CDC says the strain is related to flu variant that circulated before 1957
WEDNESDAY, May 20 (HealthDay News) -- Some older people may have partial immunity to the new H1N1 swine flu virus because of possible exposure to another H1N1 flu strain circulating prior to 1957, a U.S. infectious-disease expert said Wednesday.
"The further back you go in time, the more likely you are to have been exposed to H1N1 virus back before 1957, and there is a possibility that having exposure to that virus many years ago may allow you to have some [antibody] reaction to the new H1N1 that's now circulating," Dr. Daniel Jernigan, deputy director of CDC's Influenza Division, said during a teleconference.
That may explain why the new swine flu outbreak is striking a disproportionately large number of children and young adults. The regular seasonal flu typically takes the biggest toll among the very young and the elderly.
The current H1N1 virus is a distant genetic cousin of the more virulent H1N1 "Spanish flu" virus of 1918 that killed 20 million to 50 million people worldwide, and up to 500,000 in the United states. Seasonal versions of this virus circulated throughout the United States until it was replaced in 1957 by the H2N2 "Asian flu" pandemic virus, which caused 70,000 deaths in the United States.

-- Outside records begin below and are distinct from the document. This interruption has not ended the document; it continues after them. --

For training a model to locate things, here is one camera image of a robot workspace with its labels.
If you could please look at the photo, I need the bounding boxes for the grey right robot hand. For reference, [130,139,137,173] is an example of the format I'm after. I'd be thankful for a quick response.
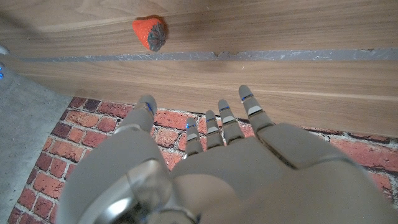
[0,44,11,82]

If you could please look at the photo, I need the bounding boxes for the red brick printed backdrop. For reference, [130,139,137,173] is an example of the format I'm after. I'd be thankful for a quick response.
[7,96,398,224]

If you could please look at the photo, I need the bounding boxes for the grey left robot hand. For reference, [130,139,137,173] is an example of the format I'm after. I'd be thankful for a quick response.
[55,84,398,224]

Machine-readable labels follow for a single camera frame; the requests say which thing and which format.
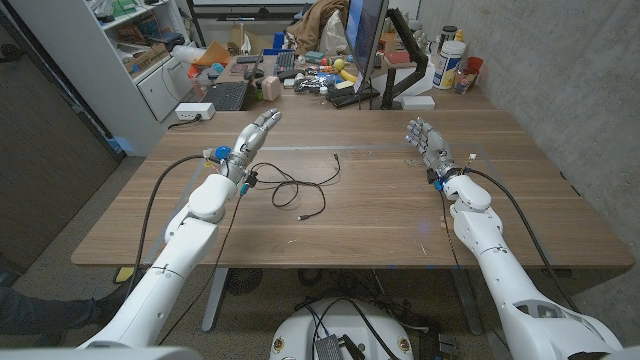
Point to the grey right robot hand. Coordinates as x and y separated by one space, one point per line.
436 147

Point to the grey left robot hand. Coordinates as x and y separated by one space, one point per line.
250 142

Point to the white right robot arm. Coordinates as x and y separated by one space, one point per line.
505 280

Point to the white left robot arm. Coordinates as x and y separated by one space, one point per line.
160 285

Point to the blue spiky stress ball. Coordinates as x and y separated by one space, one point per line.
222 151

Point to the yellow ball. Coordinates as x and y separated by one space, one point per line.
339 64

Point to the small white box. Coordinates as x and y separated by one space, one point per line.
417 102

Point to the black laptop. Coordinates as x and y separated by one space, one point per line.
227 96

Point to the beige rounded box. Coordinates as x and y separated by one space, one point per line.
271 88

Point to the white power strip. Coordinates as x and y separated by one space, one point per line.
194 111

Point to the white canister blue label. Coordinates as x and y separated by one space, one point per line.
447 65

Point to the black keyboard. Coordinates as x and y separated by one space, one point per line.
284 62

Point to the red cup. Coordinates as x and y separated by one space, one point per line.
475 65

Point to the orange paper envelope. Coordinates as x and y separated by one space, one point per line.
214 54

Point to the flat black devices stack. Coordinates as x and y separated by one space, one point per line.
350 96

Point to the yellow banana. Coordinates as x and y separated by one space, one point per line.
347 76

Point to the cardboard box in shelf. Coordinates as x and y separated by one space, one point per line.
146 58

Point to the computer monitor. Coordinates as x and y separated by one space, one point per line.
365 30

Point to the black round floor fan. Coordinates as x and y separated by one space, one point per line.
243 280

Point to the brown jacket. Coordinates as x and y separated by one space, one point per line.
315 20

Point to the grey table leg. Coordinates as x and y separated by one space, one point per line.
467 305
214 300

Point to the white shelf cabinet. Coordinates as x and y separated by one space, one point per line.
90 75

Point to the yellow item on floor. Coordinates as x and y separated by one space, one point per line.
125 274

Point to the white robot torso base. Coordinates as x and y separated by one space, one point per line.
300 330

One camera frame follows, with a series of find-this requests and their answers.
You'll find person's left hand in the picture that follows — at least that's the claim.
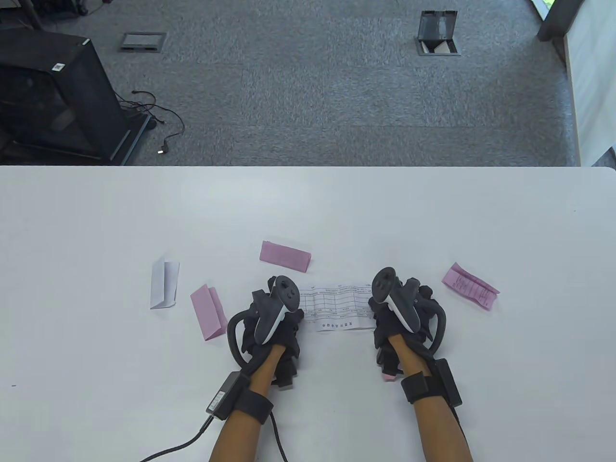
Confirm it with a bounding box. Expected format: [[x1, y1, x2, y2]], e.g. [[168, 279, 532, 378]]
[[241, 275, 307, 369]]

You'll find person's right hand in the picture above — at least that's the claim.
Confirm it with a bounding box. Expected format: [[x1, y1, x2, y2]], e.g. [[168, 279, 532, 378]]
[[368, 277, 441, 359]]

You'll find white paper invoice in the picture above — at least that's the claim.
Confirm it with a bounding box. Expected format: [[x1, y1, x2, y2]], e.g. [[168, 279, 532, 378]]
[[150, 261, 180, 309], [297, 282, 376, 333]]

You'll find pink paper invoice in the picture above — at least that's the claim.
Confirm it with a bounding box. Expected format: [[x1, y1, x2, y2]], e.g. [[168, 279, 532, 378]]
[[190, 284, 229, 342], [259, 240, 312, 274], [442, 262, 500, 308]]

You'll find person's left forearm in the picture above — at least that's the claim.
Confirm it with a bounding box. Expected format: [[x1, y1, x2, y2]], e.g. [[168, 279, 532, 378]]
[[209, 344, 287, 462]]

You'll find person's right forearm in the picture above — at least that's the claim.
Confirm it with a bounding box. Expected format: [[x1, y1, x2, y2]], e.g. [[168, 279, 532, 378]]
[[387, 334, 475, 462]]

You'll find black wrist pack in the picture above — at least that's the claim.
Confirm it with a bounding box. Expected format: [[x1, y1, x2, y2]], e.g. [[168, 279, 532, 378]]
[[206, 371, 251, 420], [431, 359, 463, 410]]

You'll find open grey floor socket box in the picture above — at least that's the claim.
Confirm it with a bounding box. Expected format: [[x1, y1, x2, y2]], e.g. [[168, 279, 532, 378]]
[[417, 10, 462, 57]]

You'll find black cabinet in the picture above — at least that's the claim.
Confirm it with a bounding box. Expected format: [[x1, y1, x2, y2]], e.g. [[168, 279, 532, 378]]
[[0, 26, 151, 166]]

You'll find closed grey floor socket box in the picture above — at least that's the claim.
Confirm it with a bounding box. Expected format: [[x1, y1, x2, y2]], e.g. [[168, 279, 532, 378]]
[[118, 32, 167, 53]]

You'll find white partition panel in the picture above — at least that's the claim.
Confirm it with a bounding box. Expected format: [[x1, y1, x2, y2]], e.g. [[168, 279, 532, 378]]
[[563, 0, 616, 167]]

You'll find dark grey pillar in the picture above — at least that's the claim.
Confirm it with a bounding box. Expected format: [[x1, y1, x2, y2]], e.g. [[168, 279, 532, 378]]
[[537, 0, 585, 41]]

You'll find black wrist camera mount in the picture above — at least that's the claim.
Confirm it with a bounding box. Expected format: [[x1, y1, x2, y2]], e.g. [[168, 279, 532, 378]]
[[272, 354, 302, 391], [377, 346, 405, 384]]

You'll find black wrist strap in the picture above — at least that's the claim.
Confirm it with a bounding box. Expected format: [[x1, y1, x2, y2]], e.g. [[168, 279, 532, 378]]
[[400, 371, 443, 404], [233, 387, 275, 425]]

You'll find black floor cable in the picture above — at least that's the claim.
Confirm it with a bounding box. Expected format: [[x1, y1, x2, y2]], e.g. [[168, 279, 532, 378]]
[[117, 90, 185, 155]]

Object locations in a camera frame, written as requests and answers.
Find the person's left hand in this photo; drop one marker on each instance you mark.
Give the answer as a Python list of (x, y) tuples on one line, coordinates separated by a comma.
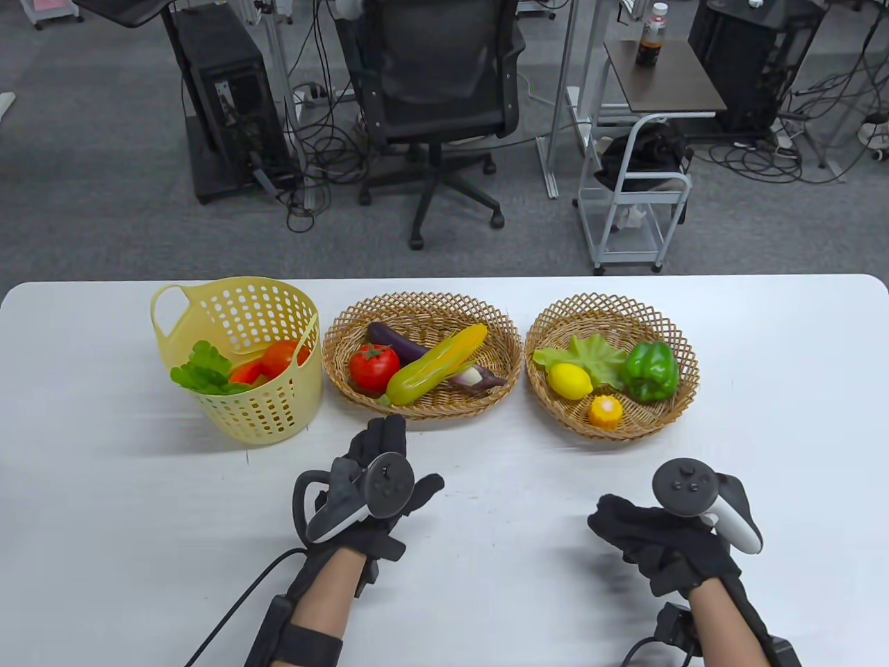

In 1977, the H1N1 "Russian flu" virus emerged, but people exposed to H1N1 before 1957 were largely immune to this strain, according to the U.S. National Institute of Allergy and Infectious Diseases.
Jernigan said studies have found evidence of H1N1 antibody activity in blood from older people. "We can infer from that, to some degree, that there is some level of protection," he said.
But he added a note of caution, saying that many years have passed and the new virus, although the same subtype, is different from the H1N1 seasonal flu virus circulating before 1957.